Duan Lijun, Zhao He, Xiong Yang, Tang Xiangsheng, Yang Yongdong, Hu Zhenguo, Li Chuanhong, Chen Sixue, Yu Xing
Department of Orthopedics, Dongzhimen Hospital, Beijing University of Chinese Medicine, Beijing, China.
Department of Orthopedics, Bayannaoer City Hospital, Bayannaoer City, China.
Cell Physiol Biochem. 2018;51(3):1087-1102. doi: 10.1159/000495489. Epub 2018 Nov 26.
BACKGROUND/AIMS: Osteoporosis is a bone metabolic disease characterized by a systemic impairment of bone mass, which results in increased propensity of fragility fractures. A reduction in the differentiation of MSCs into osteoblasts contributes to the impaired bone formation observed in osteoporosis. Mesenchymal stem cells (MSCs) are induced to differentiate into preosteoblasts, which are regulated by the signaling cascades initiated by the various signals, including miRNAs. miR-16-2* is a newly discovered miRNA that participates in diagnosis and prognosis of hepatocellular carcinoma, cervical cancer and chronic lymphocytic leukemia. However, the effect of miR-16-2* on the regulation of osteoblast differentiation and the mechanism responsible are still unclear. Here we discuss the contribution of miR-16-2* to osteoporosis, osteoblast differentiation and mineralization.
The expression pattern of miR-16-2* during osteogenesis or in osteoporosis bone samples was validated by quantitative real-time PCR (qRT-PCR). The human bone marrow mesenchymal stem cells (hBMSCs) were induced to differentiate into osteoblasts by osteogenic induced medium containing dexamethasone, ascorbate-2-phosphat, beta-glycerophosphate and vitamin-D3. The target genes of miR-16-2* were predicted by TargetScan and PicTar. The mRNA and protein levels of osteogenic key markers were detected using qRT-PCR or western blot respectively. The WNT signal activity was analyzed by TOP/FOP reporter assay.
The expression of miR-16-2* in patient bone tissue with osteoporosis was negatively correlated with bone formation related genes. During osteoblast differentiation process, the expression of miR-16-2* was significantly decreased.
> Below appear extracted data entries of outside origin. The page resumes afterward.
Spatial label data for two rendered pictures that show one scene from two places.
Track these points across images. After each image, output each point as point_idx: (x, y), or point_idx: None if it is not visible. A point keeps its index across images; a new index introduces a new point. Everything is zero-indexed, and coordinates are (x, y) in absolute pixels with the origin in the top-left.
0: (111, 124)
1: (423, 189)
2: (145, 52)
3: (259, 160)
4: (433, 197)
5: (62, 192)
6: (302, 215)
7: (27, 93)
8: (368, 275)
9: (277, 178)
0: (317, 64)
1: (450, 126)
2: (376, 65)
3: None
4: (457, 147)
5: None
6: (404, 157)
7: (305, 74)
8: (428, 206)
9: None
Upregulation of miR-16-2* in hBMSCs impaired the osteogenic differentiation while the downregulation of miR-16-2* increased this process. Upregulation the expression of miR-16-2* could also block the WNT signal pathway by directly target WNT5A. Furthermore, knockdown of miR-16-2* could promote the activation of RUNX2, possibly by lifting the inhibitory effect of miR-16-2* on WNT pathway.
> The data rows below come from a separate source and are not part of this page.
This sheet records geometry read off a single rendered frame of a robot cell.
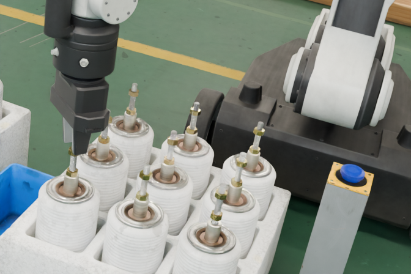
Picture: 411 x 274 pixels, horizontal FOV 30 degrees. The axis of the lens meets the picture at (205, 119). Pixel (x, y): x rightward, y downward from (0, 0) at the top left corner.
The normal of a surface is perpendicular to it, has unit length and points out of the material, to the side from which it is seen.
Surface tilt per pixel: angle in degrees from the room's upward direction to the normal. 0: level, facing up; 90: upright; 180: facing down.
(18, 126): 90
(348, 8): 63
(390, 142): 0
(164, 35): 0
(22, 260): 90
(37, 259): 90
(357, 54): 50
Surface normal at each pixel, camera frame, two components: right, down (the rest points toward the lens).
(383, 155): -0.07, -0.31
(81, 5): -0.70, 0.23
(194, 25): 0.17, -0.86
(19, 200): -0.33, 0.37
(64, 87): -0.84, 0.13
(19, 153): 0.92, 0.31
Taken together, we report a novel biological role of miR-16-2* in osteogenesis through regulating WNT5A response for the first time. Our data support the potential utilization of miRNA-based therapies in regenerative medicine.
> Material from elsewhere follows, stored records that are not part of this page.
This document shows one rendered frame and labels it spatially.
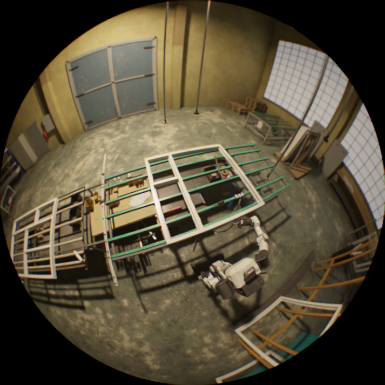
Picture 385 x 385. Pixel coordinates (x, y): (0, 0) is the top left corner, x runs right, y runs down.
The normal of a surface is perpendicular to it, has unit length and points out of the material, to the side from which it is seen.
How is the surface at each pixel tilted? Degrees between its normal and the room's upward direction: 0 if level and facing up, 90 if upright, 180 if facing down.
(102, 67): 90
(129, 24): 90
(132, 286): 0
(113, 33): 90
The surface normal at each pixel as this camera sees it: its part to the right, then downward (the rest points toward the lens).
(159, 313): 0.07, -0.55
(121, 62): 0.40, 0.78
背景/目的:骨质疏松症是一种骨代谢疾病,其特征为骨量的系统性损害,这会导致脆性骨折倾向增加。间充质干细胞(MSCs)向成骨细胞分化的减少导致了骨质疏松症中观察到的骨形成受损。间充质干细胞被诱导分化为前成骨细胞,这受包括微小RNA(miRNAs)在内的各种信号启动的信号级联调节。miR-16-2是一种新发现的微小RNA,参与肝细胞癌、宫颈癌和慢性淋巴细胞白血病的诊断和预后。然而,miR-16-2对成骨细胞分化的调节作用及其机制仍不清楚。在此,我们探讨miR-16-2*在骨质疏松症、成骨细胞分化和矿化中的作用。
通过定量实时聚合酶链反应(qRT-PCR)验证miR-16-2在成骨过程或骨质疏松症骨样本中的表达模式。用人骨髓间充质干细胞(hBMSCs)通过含有地塞米松、抗坏血酸-2-磷酸酯、β-甘油磷酸和维生素D3的成骨诱导培养基诱导分化为成骨细胞。通过TargetScan和PicTar预测miR-16-2的靶基因。分别使用qRT-PCR或蛋白质免疫印迹法检测成骨关键标志物的mRNA和蛋白质水平。通过TOP/FOP报告基因检测分析WNT信号活性。
骨质疏松症患者骨组织中miR-16-2的表达与骨形成相关基因呈负相关。在成骨细胞分化过程中,miR-16-2的表达显著降低。hBMSCs中miR-16-2的上调损害了成骨分化,而miR-16-2的下调则增强了这一过程。miR-16-2表达的上调还可通过直接靶向WNT5A阻断WNT信号通路。此外,敲低miR-16-2可能通过解除miR-16-2*对WNT通路的抑制作用来促进RUNX2的激活。
综上所述,我们首次报道了miR-16-2*通过调节WNT5A反应在成骨过程中的新生物学作用。我们的数据支持基于微小RNA的疗法在再生医学中的潜在应用。